Behavioral Segmentation To Improve Member Experience

BlogimgHow do you manage Ms. Healthy Spender & Mr. Chronic Thrifty?

Member 0ADCF33F9A0F1642 (Ms. Healthy Spender) is a 40 year old healthy female whose annual health insurance payments total $67,742.  According to Kaiser Family Foundation the US per capita healthcare spend was $6,815 in 2009.  Upon further examination, Ms. Healthy Spender has no chronic conditions but complains of abdominal pain.  She has had one laparoscopic procedure performed on her and has medication spend of $63,561.  How do health insurance companies identify members like Ms. Healthy Spender and drive appropriate programs that will help her manage her health while reducing costs?

Category

Count

Amount Spent

Office Visits 6 $734
Lab Tests 6 $753
Other Procedures 2 $2,694
Rx Expenditure NA $63,561

Member 0ADCF33F9A0F1642 Healthcare spend

Segmenting customers based on their behavior, understanding the needs of the various segments and then delivering programs to meet these needs has been the foundation of successful marketing strategy.  For health insurance customers, primary behavior is driven by the member’s health condition – whether they are healthy or have chronic conditions, the utilization of health services – the number of office visits, lab tests and hospitalization, and amount paid to consume these services – premiums, co-pays, out of pocket payments and claim payments.

Natural segments are members with multiple chronic conditions who are incurring high medical spend, healthy customers with low medical spend and members with life events (like pregnancy) who incur periodic medical spend.  From our analysis we have seen other segments like healthy members with high medical spend – like Ms. Healthy Spender above.  On the other hand are segments with members who have chronic conditions and low medical spend or utilization.  Member 0AC037393027DB82 (Mr. Chronic Thrifty) is a 58 year old male suffering from hypertension and cholesterol with annual spend of $303.

Category

Count

Amount Spent

Office Visits 1 $113
Lab Tests 2 $50
Other Procedures 0 $0
Rx Expenditure $140

Member 0AC037393027DB82 Healthcare spend

Understanding behavior of unhealthy members with low spend is critical as they could develop complications over time resulting in higher spend.  Some common reasons for low spends have been lack of medication adherence, inadequate knowledge about their health conditions or financial condition.  Addressing these behaviors through care co-ordination, member education, care alerts/reminders or shifting to an appropriate plan might result in improved health outcomes.  Similarly healthy members with high medical spend could be due to undiagnosed or misdiagnosed health condition, member desire for periodic health check or possible waste and abuse.
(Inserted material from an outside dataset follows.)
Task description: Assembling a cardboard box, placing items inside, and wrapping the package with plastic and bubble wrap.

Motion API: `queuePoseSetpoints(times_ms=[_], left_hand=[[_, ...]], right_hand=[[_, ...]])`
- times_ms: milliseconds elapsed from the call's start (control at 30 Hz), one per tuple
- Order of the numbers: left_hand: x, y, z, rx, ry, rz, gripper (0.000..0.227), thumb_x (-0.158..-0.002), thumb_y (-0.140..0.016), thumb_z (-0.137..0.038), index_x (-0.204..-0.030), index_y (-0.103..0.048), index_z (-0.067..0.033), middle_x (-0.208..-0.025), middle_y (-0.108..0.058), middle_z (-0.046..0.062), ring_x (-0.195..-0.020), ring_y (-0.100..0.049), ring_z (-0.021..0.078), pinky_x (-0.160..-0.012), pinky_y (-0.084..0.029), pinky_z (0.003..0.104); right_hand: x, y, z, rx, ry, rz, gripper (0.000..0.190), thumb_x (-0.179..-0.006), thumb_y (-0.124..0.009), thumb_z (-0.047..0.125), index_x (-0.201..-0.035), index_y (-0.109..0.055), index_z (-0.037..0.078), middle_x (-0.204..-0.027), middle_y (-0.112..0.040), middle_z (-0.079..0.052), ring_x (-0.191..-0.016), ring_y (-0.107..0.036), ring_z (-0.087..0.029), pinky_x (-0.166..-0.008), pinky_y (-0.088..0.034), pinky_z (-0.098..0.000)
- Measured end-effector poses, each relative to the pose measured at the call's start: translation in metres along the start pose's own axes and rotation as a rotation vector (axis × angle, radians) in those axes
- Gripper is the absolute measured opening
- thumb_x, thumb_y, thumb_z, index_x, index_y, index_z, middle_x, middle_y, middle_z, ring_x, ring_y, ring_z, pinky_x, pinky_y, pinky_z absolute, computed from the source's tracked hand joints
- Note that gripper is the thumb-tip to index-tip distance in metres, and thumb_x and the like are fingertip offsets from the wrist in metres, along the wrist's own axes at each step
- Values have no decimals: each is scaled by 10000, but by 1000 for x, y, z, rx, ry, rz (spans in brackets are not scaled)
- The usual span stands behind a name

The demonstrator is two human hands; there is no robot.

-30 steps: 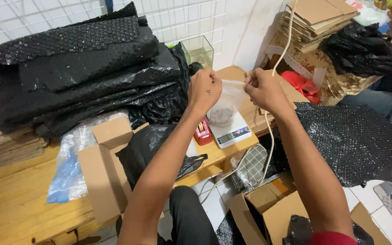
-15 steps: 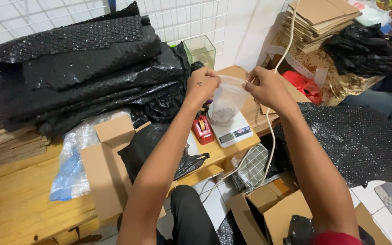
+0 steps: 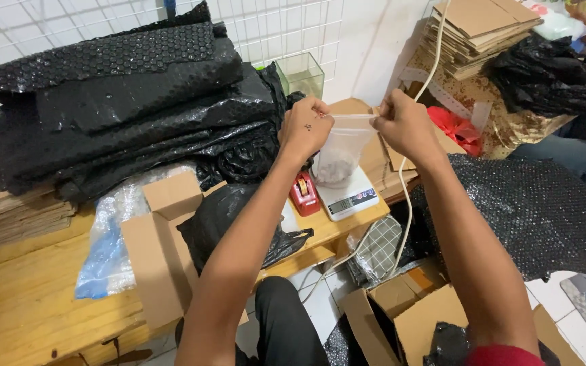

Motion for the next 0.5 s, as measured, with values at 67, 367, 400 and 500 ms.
queuePoseSetpoints(times_ms=[67,367,400,500], left_hand=[[-2,-2,5,68,-15,-18,234,-822,-639,-240,-1021,-759,-212,-850,-718,-37,-880,-726,214,-730,-585,362],[5,4,-5,104,-97,-71,191,-876,-588,-219,-851,-768,-160,-637,-688,-2,-633,-636,131,-575,-499,283],[6,7,-9,70,-130,-59,224,-887,-541,-181,-801,-747,-175,-585,-659,-38,-594,-598,98,-574,-507,270],[5,8,-12,0,-116,-13,177,-863,-605,-181,-935,-768,-176,-643,-654,-53,-649,-667,159,-595,-541,307]], right_hand=[[1,2,1,5,2,6,188,-830,-697,181,-1012,-677,137,-787,-670,-43,-792,-689,-320,-710,-495,-442],[16,22,34,55,36,102,177,-894,-678,168,-1065,-699,126,-806,-697,-71,-782,-695,-316,-705,-508,-438],[15,23,32,52,23,117,164,-922,-682,199,-1067,-681,122,-816,-697,-79,-765,-688,-313,-691,-505,-430],[-1,14,10,-87,52,92,142,-884,-700,137,-1005,-673,66,-729,-654,-91,-565,-652,-224,-592,-505,-336]])
Point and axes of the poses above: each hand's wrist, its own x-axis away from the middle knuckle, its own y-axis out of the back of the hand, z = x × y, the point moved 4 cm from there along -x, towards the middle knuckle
Over time there has been a shift in responsibility to individual consumers for making decisions about their health and related spending.  Payers can help consumers in making these decisions by providing appropriate information.  More importantly decisions about health are prone to irrational behavior similar to what has been witnessed when consumers make decisions about their 401k or buying a car. Douglas Hough, a John Hopkins researcher, has conducted extensive research on anomalies around health behavior – why do patients insist on a prescription or having a procedure performed when visiting a doctor?  Patients do so because of an “action bias,” wherein people are predisposed to the idea that doing something is better than doing nothing, even though watchful waiting might be the most rational course. This is how patients with virus-based common colds end up with prescriptions for antibiotics that do nothing against viruses.

Behavioral segmentation is a powerful tool to understand customer behavior.  Understanding the possible psychology behind various behaviors and being able to develop programs that address customer needs is critical for delivering superior member experience.